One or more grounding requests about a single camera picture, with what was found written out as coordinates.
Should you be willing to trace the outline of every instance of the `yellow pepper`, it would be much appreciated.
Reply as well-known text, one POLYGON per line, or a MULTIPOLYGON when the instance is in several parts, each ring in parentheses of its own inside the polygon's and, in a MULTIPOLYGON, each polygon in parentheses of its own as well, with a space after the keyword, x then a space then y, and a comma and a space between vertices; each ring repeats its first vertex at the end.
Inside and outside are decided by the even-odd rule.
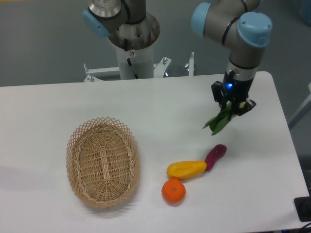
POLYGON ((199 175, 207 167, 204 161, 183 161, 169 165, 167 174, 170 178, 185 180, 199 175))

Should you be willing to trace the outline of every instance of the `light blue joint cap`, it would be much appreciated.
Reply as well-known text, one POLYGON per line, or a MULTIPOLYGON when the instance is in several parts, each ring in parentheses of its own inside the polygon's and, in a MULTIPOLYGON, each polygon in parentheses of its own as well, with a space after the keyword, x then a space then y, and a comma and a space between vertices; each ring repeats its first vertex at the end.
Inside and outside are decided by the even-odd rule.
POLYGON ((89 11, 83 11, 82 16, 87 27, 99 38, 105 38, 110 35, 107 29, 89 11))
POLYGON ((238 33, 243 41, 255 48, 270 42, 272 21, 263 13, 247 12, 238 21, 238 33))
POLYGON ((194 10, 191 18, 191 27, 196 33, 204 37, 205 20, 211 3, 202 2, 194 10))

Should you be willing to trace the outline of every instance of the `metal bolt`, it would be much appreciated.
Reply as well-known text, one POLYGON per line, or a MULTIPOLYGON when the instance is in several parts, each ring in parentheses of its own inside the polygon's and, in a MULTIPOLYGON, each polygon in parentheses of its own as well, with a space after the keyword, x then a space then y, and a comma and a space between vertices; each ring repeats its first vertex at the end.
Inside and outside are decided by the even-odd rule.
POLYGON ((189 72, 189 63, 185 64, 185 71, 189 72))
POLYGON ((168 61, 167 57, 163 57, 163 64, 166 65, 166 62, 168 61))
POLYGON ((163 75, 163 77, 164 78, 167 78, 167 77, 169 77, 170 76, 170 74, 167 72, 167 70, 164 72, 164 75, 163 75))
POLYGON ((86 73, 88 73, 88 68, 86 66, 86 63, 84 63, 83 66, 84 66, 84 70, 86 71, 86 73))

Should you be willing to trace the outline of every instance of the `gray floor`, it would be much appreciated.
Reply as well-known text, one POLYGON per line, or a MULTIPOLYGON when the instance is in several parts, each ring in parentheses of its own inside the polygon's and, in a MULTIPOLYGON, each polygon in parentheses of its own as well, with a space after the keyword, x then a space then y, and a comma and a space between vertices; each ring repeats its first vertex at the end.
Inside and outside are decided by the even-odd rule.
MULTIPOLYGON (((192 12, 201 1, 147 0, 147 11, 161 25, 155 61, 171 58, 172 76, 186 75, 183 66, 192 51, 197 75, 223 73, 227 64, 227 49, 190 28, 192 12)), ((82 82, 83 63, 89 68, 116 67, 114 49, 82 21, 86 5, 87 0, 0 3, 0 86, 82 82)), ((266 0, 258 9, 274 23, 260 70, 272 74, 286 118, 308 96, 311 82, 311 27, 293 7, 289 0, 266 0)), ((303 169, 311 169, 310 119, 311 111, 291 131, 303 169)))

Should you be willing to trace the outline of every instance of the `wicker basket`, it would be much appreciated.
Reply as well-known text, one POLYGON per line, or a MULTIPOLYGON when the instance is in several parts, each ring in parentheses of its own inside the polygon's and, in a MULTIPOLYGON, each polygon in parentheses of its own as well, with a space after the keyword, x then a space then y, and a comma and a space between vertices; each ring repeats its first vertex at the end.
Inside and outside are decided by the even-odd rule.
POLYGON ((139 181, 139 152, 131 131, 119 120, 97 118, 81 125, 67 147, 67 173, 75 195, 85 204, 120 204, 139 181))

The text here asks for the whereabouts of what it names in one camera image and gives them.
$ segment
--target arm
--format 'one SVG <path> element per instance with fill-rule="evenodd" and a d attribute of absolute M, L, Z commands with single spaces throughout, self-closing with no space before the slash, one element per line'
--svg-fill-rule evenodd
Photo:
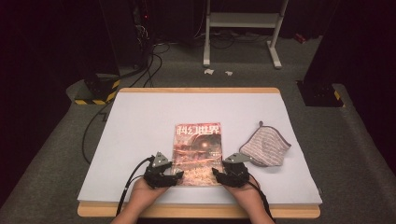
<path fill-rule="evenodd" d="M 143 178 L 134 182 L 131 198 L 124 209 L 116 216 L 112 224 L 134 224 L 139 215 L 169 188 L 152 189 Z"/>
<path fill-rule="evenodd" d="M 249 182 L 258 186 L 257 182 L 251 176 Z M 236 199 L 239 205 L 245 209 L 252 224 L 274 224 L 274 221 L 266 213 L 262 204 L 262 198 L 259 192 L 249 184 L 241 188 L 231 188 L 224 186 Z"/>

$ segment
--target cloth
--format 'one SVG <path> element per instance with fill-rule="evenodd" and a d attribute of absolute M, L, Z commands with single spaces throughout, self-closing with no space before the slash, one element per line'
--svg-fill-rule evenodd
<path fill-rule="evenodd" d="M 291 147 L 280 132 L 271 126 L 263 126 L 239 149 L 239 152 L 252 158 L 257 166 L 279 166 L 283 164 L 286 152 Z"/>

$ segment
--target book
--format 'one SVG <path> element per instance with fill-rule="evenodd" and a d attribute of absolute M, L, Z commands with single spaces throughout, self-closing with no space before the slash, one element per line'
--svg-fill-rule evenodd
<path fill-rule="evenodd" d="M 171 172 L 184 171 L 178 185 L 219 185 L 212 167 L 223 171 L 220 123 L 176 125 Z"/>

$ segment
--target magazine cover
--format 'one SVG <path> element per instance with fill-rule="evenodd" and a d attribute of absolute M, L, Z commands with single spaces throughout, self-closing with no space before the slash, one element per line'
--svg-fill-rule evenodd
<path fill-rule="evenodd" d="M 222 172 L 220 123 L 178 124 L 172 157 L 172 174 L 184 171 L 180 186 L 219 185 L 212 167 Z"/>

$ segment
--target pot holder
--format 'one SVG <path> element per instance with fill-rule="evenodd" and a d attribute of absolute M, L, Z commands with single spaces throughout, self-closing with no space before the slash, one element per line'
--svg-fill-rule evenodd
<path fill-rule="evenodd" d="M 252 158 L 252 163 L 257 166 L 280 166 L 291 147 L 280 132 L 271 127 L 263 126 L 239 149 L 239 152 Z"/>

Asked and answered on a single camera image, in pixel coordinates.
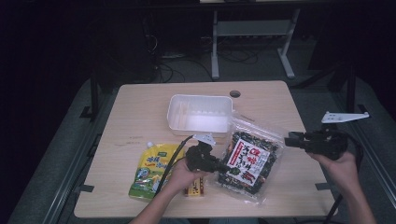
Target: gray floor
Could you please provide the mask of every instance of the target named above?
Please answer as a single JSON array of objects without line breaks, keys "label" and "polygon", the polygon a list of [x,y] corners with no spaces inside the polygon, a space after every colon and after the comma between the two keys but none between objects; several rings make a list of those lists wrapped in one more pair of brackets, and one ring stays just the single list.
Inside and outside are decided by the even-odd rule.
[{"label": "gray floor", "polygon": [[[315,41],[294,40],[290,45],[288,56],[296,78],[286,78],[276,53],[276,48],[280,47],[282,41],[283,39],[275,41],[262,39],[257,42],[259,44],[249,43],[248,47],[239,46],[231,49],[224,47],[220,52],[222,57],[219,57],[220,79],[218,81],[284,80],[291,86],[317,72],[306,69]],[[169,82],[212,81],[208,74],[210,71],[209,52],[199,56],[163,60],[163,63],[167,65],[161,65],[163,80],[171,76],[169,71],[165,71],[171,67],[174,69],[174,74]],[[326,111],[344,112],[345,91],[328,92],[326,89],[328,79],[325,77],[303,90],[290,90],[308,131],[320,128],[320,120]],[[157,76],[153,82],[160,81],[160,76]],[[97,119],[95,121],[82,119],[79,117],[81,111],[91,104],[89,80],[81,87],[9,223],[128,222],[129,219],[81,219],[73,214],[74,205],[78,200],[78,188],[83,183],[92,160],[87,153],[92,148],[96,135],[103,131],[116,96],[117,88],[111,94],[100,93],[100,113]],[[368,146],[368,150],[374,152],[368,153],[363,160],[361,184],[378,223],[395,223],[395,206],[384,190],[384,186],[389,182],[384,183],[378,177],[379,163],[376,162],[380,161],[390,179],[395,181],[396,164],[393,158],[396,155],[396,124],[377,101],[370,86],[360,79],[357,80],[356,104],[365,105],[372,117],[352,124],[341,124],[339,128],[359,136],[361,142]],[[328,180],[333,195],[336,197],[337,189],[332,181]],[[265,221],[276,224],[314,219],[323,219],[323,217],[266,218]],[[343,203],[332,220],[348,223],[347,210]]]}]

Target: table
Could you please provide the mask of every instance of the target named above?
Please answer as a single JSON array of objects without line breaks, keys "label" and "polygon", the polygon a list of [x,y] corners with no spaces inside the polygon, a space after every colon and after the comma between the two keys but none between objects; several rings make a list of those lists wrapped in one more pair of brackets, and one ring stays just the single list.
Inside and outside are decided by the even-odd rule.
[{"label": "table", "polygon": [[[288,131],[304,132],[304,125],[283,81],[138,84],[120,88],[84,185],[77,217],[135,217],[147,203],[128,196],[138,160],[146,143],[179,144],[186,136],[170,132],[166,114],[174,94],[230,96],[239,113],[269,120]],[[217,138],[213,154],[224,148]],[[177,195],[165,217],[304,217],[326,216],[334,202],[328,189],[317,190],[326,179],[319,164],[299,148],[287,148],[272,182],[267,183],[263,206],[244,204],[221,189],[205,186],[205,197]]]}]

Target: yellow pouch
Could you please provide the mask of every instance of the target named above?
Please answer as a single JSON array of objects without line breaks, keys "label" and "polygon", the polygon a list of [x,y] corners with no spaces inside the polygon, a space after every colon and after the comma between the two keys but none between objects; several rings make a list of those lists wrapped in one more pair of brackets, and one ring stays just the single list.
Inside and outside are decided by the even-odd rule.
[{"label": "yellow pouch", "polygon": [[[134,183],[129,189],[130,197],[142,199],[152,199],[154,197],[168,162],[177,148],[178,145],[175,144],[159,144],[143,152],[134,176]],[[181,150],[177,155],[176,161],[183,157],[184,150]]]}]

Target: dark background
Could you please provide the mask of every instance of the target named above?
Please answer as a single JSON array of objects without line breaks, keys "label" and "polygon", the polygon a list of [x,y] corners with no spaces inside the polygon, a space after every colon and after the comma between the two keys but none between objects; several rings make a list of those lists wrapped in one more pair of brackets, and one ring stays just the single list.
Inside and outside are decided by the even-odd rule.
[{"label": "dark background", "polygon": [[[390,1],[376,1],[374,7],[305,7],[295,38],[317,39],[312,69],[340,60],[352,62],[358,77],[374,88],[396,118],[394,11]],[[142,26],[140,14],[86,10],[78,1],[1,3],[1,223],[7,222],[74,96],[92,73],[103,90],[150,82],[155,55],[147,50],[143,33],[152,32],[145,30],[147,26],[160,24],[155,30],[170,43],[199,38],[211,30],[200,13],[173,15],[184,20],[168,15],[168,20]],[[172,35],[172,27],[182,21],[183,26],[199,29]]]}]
※ ※ ※
ABOUT THIS TASK
Every line containing the string "image" in the entries should be counted; give the resulting number and nothing else.

ANSWER FOR THE TASK
2